My supplementary question is therefore this: Why has the Commission opted not to suspend the
preferential tariff as long as there is any doubt about the country from which the fish originates? Why did
the Commission choose not to warn the Danish fish importers of the Norwegian situation, when it was
aware of circumstances in Norway as early as August 2001?

(1) Written answer of 11 June 2002.

Answer given by Mr Bolkestein on behalf of the Commission

(12 September 2002)

1. referential agreements such as the EEA are based on the mutual trust and co-operation of the parties
concerned. Protocol 4 to the EEA Agreement only allows for the temporary suspension of preferential
rates for specific individual exports during the period of verification of the proofs of origin covering those
exports. This is applied by Member States on a case by case basis.

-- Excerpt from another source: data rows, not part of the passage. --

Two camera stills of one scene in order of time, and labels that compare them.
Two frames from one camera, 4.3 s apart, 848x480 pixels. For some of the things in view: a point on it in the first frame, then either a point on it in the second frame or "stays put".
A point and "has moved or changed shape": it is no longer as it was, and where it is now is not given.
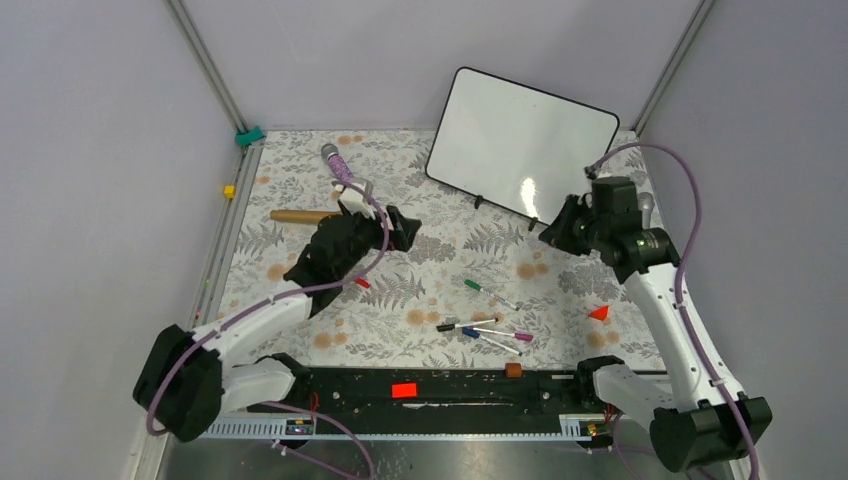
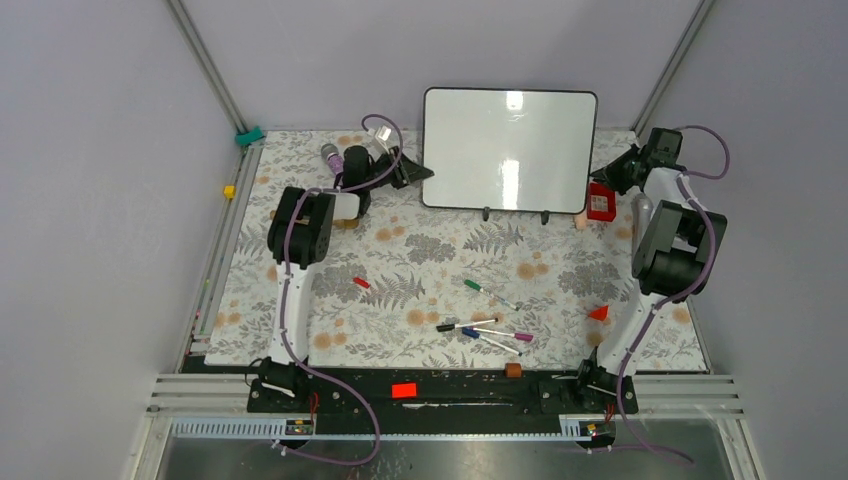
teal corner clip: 244,139 stays put
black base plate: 448,392 stays put
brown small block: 513,370 stays put
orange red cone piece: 599,313 stays put
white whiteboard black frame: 515,146 has moved or changed shape
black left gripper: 404,230 → 405,171
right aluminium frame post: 704,9 stays put
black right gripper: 557,234 → 608,175
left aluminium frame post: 180,14 stays put

2. In August 2001 the Commission received the first indications about doubts concerning the origin of
fish exports carried out prior to that time. It immediately advised the Norwegian authorities and asked
them to ensure ‘that the determination and control of the origin status of such products be secured’ in
order to prevent situations prejudicial to EU-importers.

Given the very co-operative attitude of the Norwegian authorities and their willingness both to quickly
remedy the situation and fully investigate the past cases, the Commission cannot conclude that doubts
exist concerning the co-operation of Norway which would justify the publication of a notice to importers.
In any case, such a notice would not affect the situation which occurred in the past.

(2003/C 110 E/049) WRITTEN QUESTION E-2368/02


by Richard Corbett (PSE) to the Commission

(2 August 2002)

Subject: Pooling Open Source Software

Has the Commission given formal consideration to the report published by IDA (Interchange of Data
between Administrations) called ‘Pooling Open Source Software  an IDA feasibility study on interchange
of data between administrations (DG Enterprise)’ which recommends the ‘creation of a software clearing
house to which administrations can donate software’? Does it agree with the study’s suggestion that
‘software developed for and owned by public administrations should be issued under an open source
licence’?

What action is the Commission intending to take on this?